Project updates: India
10,000 more deafblind people to receive help
10,000 more people with deafblindness and their families will now be able to receive support - thanks to funding Sense International has received from the Department of International Development (DFID).
As a result of a partnership between Sense International and four local organisations, new regional resource centres have been established for each of the regions of India - North, South, East and West. Staff at the centres will receive training in deafblindness and ongoing support so that a range of complimentary initiatives can take place:
- Early screening and help for new-borns and infants
- Training of teachers, including the Government of India's SSA teachers who are part of the Education for All programme - with particular emphasis on education for girls and children with disabilities
- Work training for adults with deafblindness
- Advocacy and campaigning to influence Government of India to incorporate deafblindness into their policies.
When Sense International began working in India in 1997 only 23 children with deablindness received help.
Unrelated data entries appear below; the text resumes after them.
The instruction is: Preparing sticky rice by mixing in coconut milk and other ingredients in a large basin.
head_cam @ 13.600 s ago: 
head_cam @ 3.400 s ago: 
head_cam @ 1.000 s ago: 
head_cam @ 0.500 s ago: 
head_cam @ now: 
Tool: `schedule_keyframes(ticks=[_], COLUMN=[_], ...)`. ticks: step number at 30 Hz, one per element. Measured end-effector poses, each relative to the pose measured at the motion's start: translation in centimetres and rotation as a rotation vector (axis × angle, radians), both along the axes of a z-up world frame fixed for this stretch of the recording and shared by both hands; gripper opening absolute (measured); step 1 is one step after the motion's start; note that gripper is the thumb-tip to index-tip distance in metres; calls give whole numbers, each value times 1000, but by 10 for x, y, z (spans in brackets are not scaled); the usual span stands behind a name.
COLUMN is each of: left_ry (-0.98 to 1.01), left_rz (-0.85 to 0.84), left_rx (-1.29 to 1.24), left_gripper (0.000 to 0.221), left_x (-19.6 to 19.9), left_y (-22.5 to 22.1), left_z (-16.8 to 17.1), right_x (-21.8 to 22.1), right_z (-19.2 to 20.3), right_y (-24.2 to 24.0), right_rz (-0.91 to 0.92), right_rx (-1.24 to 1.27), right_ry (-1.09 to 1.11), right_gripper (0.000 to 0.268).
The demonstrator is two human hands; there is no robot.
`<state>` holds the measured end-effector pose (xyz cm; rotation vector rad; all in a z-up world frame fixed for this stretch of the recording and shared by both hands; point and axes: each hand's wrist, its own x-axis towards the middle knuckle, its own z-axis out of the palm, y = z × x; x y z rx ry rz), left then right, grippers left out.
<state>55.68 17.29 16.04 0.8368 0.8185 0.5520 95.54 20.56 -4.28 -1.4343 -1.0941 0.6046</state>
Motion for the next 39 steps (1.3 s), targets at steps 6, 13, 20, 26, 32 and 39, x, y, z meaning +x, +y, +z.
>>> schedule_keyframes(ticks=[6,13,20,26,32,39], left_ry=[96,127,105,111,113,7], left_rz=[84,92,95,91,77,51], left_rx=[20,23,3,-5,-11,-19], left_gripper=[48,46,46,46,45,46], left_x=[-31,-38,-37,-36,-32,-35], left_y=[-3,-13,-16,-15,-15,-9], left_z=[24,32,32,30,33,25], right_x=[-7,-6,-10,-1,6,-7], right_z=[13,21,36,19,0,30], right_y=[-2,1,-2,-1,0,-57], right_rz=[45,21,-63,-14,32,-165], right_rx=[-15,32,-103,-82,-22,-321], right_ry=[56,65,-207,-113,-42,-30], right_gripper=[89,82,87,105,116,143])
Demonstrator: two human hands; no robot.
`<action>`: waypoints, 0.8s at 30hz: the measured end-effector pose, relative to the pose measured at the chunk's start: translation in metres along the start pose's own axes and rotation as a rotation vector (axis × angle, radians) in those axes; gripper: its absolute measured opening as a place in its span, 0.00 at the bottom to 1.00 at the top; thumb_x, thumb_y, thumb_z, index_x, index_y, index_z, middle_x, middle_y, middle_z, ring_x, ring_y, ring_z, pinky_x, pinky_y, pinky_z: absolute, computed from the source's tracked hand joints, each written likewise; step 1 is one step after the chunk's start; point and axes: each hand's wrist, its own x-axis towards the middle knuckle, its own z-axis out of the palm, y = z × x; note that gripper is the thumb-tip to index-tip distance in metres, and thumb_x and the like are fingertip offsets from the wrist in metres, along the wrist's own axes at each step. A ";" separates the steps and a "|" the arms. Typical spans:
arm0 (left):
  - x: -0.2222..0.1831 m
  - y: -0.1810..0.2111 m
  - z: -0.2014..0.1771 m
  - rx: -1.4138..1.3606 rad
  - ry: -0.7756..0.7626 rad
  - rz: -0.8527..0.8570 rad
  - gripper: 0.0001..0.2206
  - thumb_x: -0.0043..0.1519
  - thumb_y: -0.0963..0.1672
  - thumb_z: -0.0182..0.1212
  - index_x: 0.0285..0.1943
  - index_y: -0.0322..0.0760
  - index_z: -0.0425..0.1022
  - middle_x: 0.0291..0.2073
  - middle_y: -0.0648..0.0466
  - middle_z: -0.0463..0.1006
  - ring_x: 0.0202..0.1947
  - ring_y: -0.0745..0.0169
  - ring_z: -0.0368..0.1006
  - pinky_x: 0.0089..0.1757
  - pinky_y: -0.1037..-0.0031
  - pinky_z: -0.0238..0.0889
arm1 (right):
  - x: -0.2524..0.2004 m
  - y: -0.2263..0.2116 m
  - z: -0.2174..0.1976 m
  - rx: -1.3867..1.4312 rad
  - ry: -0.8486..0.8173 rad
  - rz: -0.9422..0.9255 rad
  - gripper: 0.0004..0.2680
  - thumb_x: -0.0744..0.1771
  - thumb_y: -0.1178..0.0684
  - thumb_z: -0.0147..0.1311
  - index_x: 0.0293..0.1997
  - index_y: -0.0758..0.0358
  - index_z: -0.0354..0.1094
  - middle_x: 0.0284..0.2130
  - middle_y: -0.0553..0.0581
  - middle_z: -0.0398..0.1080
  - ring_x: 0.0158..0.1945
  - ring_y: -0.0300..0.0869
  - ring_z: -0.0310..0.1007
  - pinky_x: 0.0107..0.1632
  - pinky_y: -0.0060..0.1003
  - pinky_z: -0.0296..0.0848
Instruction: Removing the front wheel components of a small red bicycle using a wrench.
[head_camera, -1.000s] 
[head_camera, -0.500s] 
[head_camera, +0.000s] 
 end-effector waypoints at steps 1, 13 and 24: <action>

Today it is helping to transform the lives of more than 49,000 people with deafblindness.
Promoting rights for deafblind people
With support from the European Union, Sense International has been campaigning strongly - and setting up new community networks - to ensure that the rights of people with deafblindness in India are promoted and protected.
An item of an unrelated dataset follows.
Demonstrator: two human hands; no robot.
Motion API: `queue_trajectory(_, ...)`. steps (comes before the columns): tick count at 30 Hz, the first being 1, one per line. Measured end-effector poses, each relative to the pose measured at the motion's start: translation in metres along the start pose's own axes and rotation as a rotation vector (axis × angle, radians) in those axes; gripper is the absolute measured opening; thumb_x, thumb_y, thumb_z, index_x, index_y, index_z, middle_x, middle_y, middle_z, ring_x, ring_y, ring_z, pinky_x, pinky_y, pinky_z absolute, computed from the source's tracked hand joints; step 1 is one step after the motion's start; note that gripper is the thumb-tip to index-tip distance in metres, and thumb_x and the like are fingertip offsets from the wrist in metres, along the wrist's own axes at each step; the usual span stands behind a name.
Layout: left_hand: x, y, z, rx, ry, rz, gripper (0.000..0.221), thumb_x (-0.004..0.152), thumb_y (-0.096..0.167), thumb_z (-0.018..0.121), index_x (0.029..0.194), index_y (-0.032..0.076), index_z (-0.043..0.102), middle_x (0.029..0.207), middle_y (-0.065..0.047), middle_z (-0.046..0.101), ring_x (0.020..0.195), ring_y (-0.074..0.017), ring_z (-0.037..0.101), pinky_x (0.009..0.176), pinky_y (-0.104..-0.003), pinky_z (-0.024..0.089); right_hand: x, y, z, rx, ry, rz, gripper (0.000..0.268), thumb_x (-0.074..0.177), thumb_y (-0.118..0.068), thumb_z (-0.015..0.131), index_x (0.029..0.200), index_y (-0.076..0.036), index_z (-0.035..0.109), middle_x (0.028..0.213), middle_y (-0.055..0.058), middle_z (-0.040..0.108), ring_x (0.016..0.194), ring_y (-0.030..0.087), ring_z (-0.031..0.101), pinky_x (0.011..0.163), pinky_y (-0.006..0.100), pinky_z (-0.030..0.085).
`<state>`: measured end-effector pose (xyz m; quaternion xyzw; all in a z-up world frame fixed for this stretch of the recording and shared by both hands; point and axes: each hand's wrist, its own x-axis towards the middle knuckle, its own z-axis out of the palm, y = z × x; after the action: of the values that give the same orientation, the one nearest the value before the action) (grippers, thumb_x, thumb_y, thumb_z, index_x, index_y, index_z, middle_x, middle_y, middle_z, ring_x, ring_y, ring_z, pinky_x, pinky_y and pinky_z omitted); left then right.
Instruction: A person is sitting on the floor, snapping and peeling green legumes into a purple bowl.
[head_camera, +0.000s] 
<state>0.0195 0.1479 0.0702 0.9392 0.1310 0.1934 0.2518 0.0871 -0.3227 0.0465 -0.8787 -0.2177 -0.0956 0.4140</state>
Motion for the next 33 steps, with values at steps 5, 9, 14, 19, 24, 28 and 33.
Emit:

Working in partnership with 100 community service organisations, the project is:
- Providing training on the needs of people with deafblind
- Raising awareness amongst 1,500 teachers on how to support children with deafblindness in their schools
- Empowering people with deafblindness, their families and teachers to represent the rights of people with deafblindness at a local and national level
- Developing media campaigns to gain support for people with deafblindness
New education services in Jharkhand
A new resource Centre in Ranchi City where children with deafblindness can come to receive education, rehabilitation and therapy has been set up thanks to funding from the CLSA Chairman's Trust. This is a joint project between Sense International and Nav Bharat Jagriti Kendra.
Training is also provided to special educators and community-based trainers so that they can also offer support in the homes of children with deafblindness.